Rexxowski
Rexxowski

Reputation: 180

What is the best nearest neighbor algorithm for my case?

I have a predefined list of gps positions which basically makes a predefined car track. There are around 15000 points in the list. The whole list is known in prior, no points are needed to insert afterwards. Then I get around 1 milion extra sampled gps positions for which I need to find the nearest neighbor in the predefined list. I need to process all 1 milion items in single iteration and I need to do it as quickly as possible. What would be the best nearest neighbor algorithm for this case? I can preprocess the predefined list as much as I need, but the processing 1 milion items then should be as quick as possible.
I have tested a KDTree c# implementation but the performance seemed to be poor, maybe there exists a more appropriate algorithm for my 2D data. (the gps altitude is ignored in my case) Thank you for any suggestions!

My gps track

enter image description here

Upvotes: 1

Views: 1049

Answers (2)

ldog
ldog

Reputation: 12141

CGAL has a 2d point library for nearest neighbour and range searches based on a Delaunay triangulation data structure.

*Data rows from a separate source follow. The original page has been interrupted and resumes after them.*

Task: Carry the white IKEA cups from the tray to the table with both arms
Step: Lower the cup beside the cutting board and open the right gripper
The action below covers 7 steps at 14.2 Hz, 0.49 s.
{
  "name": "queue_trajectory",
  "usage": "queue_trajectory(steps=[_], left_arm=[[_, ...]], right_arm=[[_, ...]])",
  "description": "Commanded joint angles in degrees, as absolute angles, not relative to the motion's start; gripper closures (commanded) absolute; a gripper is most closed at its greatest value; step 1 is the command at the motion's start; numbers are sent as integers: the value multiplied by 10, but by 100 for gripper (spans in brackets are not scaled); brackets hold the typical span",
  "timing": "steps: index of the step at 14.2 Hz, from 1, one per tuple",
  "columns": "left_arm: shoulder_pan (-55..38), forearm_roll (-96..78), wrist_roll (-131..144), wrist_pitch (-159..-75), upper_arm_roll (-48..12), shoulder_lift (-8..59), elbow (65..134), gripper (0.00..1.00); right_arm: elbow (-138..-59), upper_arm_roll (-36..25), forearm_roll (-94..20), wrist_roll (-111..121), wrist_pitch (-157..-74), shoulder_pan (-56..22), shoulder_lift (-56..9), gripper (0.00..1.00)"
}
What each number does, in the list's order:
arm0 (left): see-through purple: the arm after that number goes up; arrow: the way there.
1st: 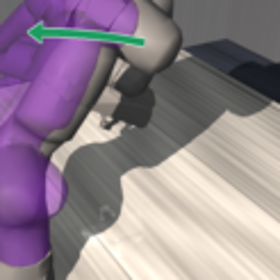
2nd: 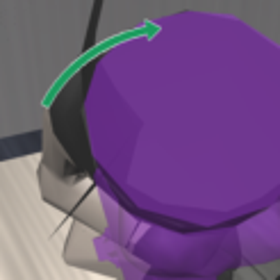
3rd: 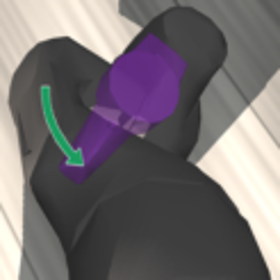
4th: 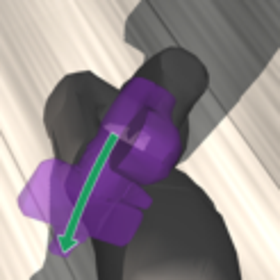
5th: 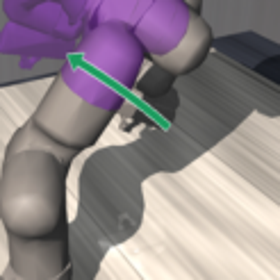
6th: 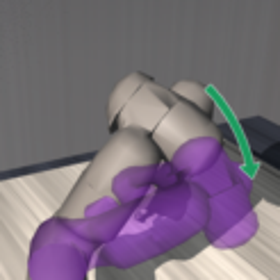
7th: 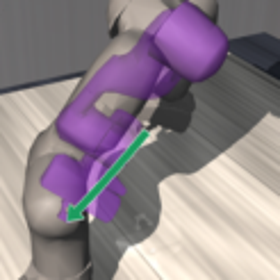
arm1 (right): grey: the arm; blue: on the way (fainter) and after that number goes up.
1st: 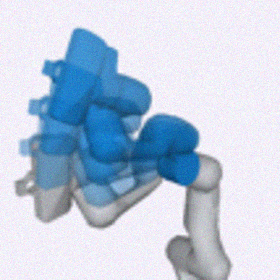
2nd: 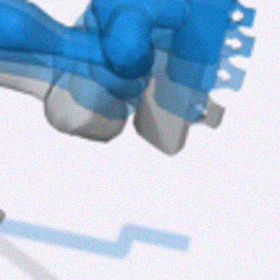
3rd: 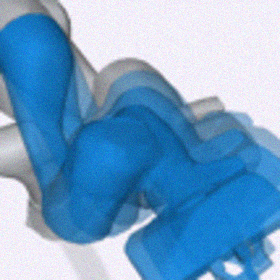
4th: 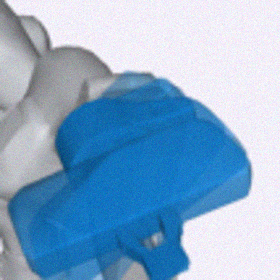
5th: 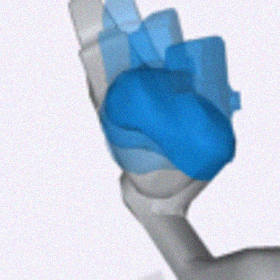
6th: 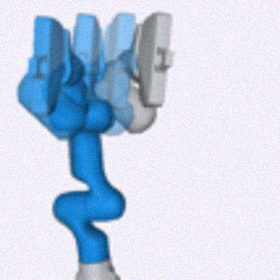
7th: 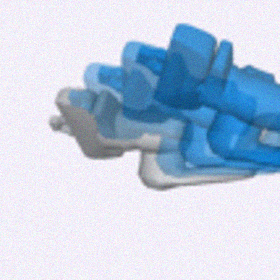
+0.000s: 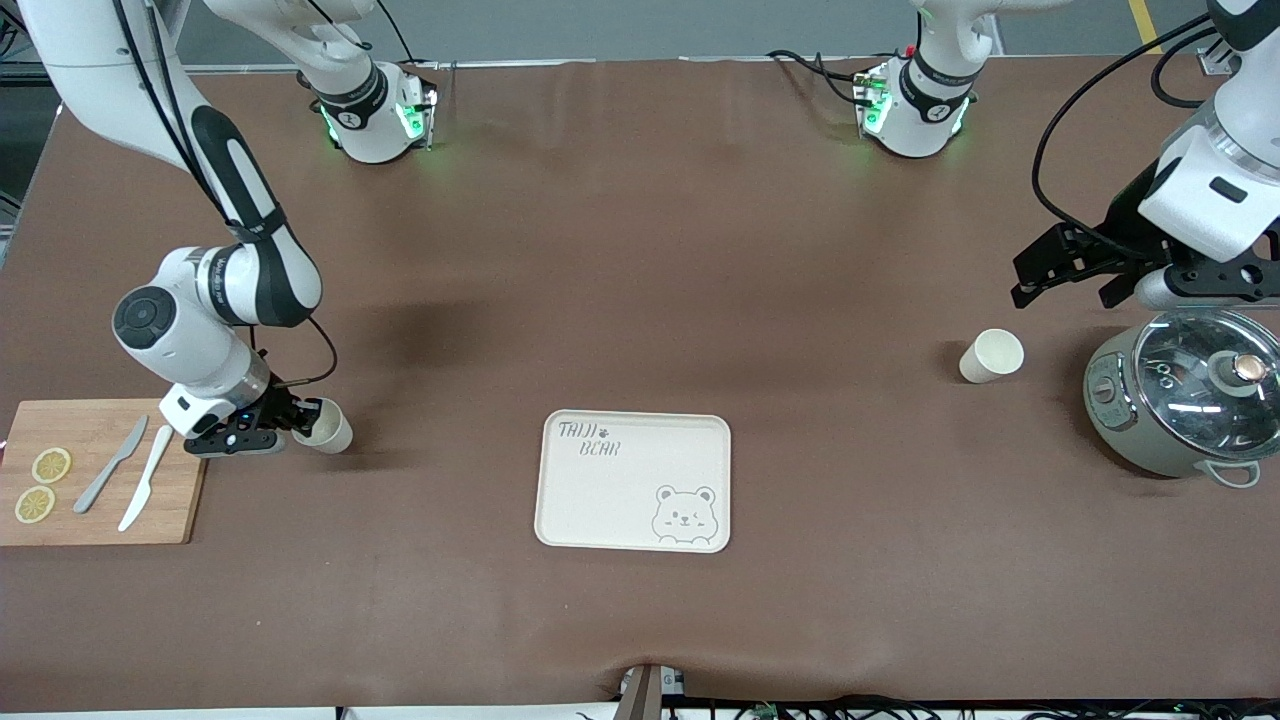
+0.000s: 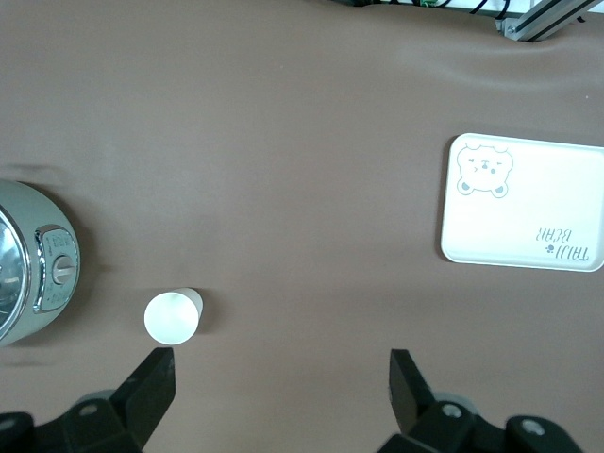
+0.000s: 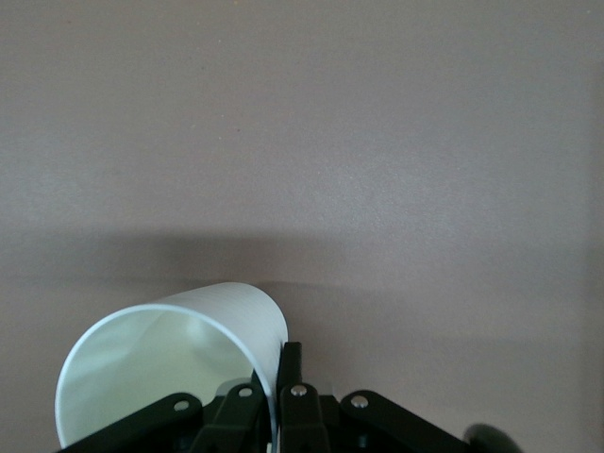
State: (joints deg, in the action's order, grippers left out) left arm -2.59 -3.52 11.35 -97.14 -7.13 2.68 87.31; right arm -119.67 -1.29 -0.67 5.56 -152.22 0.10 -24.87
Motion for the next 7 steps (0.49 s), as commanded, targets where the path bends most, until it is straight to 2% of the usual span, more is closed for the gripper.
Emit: queue_trajectory(steps=[1,6,7], left_arm=[[-56,-21,104,-957,-38,39,853,0],[-56,-21,93,-957,-33,34,853,0],[-54,-21,74,-957,-33,34,849,0]], right_arm=[[-1197,-7,3,55,-1537,6,-255,100],[-1196,-7,3,55,-1546,6,-261,100],[-1196,-7,3,54,-1545,6,-261,85]])
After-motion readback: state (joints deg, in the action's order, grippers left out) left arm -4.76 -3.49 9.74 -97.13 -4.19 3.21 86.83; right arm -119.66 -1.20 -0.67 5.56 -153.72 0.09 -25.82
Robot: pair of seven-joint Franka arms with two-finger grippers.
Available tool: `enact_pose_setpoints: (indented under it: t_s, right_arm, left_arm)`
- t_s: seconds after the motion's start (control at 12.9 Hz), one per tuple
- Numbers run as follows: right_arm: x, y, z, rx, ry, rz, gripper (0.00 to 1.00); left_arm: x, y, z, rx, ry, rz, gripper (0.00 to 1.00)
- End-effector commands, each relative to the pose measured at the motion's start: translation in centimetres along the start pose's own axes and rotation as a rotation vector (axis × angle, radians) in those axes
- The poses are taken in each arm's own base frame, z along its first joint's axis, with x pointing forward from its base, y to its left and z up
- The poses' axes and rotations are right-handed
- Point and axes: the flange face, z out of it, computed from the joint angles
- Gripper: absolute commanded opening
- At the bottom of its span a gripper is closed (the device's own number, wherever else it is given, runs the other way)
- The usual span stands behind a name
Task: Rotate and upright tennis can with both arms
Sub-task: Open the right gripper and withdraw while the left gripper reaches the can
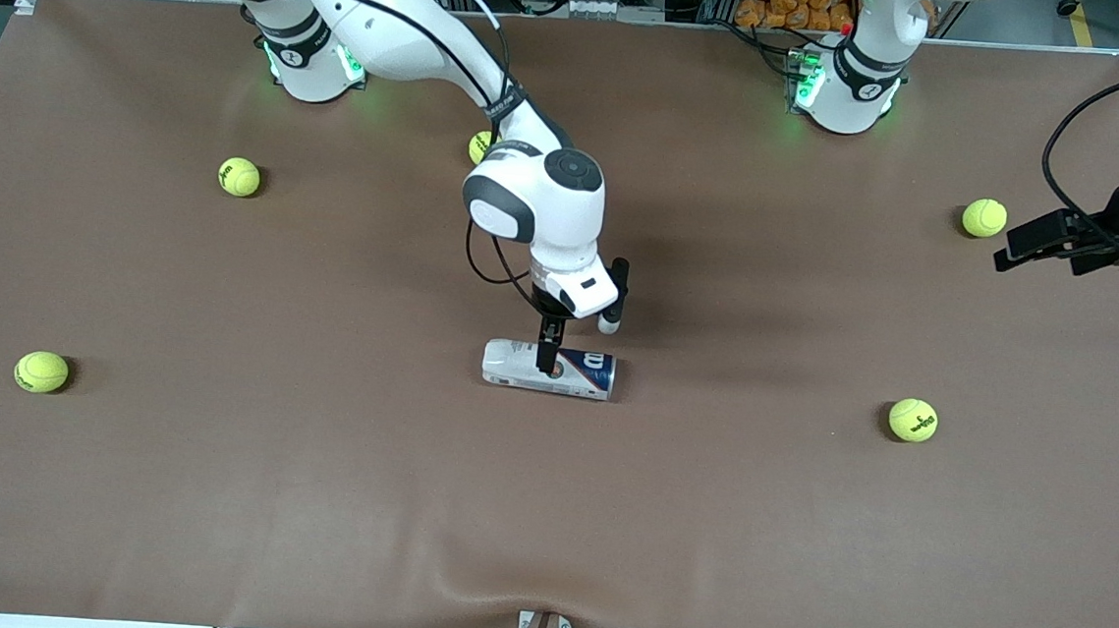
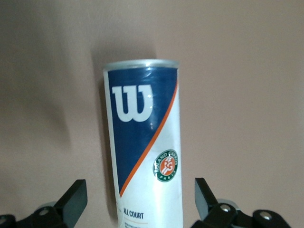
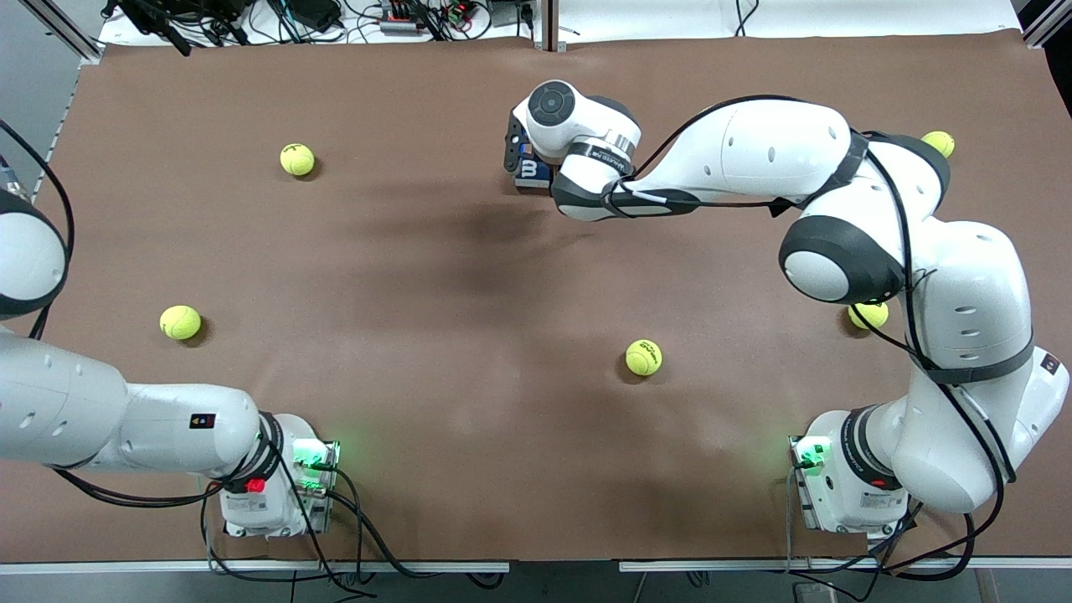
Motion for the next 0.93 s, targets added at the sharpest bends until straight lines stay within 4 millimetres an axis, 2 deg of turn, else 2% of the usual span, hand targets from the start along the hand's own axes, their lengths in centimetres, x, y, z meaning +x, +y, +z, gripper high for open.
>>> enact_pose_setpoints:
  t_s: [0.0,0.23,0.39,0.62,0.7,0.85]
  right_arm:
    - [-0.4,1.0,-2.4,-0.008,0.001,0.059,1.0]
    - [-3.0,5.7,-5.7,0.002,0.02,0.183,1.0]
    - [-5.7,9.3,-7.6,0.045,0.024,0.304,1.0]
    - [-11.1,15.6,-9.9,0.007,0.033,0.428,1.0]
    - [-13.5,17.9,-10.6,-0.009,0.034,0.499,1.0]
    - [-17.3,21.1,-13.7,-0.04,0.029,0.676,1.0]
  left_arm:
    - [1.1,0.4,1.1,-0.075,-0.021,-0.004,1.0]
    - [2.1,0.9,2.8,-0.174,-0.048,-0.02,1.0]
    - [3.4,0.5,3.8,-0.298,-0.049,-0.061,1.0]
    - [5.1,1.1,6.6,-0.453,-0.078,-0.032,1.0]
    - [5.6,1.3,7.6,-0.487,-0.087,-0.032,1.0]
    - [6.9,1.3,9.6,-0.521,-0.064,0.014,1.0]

Here is a benchmark of their library for your use case:

// file: cgal_benchmark_2dnn.cpp
#include <CGAL/Exact_predicates_inexact_constructions_kernel.h>
#include <CGAL/Point_set_2.h>
#include <chrono>
#include <list>
#include <random>

typedef CGAL::Exact_predicates_inexact_constructions_kernel K;
typedef CGAL::Point_set_2<K>::Vertex_handle Vertex_handle;
typedef K::Point_2 Point_2;

/**
 * @brief Time a lambda function.
 *
 * @param lambda - the function to execute and time
 *
 * @return the number of microseconds elapsed while executing lambda
 */
template <typename Lambda>
std::chrono::microseconds time_lambda(Lambda lambda) {
  auto start_time = std::chrono::high_resolution_clock::now();
  lambda();
  auto end_time = std::chrono::high_resolution_clock::now();
  return std::chrono::duration_cast<std::chrono::microseconds>(end_time -
                                                               start_time);
}

int main() {
  const int num_index_points = 15000;
  const int num_trials = 1000000;

  std::random_device
      rd; // Will be used to obtain a seed for the random number engine
  std::mt19937 gen(rd()); // Standard mersenne_twister_engine seeded with rd()
  std::uniform_real_distribution<> dis(-1, 1.);
  std::list<Point_2> index_point_list;

  {
    auto elapsed_microseconds = time_lambda([&] {
      for (int i = 0; i < num_index_points; ++i) {
        index_point_list.emplace_back(dis(gen), dis(gen));
      }
    });
    std::cout << " Generating " << num_index_points << " random points took "
              << elapsed_microseconds.count() << " microseconds.\n";
  }

  CGAL::Point_set_2<K> point_set;
  {
    auto elapsed_microseconds = time_lambda([&] {
      point_set.insert(index_point_list.begin(), index_point_list.end());
    });
    std::cout << " Building point set took " << elapsed_microseconds.count()
              << " microseconds.\n";
  }

  {
    auto elapsed_microseconds = time_lambda([&] {
      for (int j = 0; j < num_trials; ++j) {
        Point_2 query_point(dis(gen), dis(gen));
        Vertex_handle v = point_set.nearest_neighbor(query_point);
      }
    });
    auto rate = elapsed_microseconds.count() / static_cast<double>(num_trials);
    std::cout << " Querying " << num_trials << " random points took "
              << elapsed_microseconds.count()
              << " microseconds.\n >> Microseconds / query :" << rate << "\n";
  }
}

On my system (Ubuntu 18.04) this can be compiled with

g++ cgal_benchmark_2dnn.cpp -lCGAL -lgmp -O3

and when run yields the performance:

 Generating 15000 random points took 1131 microseconds.
 Building point set took 11469 microseconds.
 Querying 1000000 random points took 2971201 microseconds.
 >> Microseconds / query :2.9712

Which is pretty fast. Note, with N processors you could speed this up roughly N times.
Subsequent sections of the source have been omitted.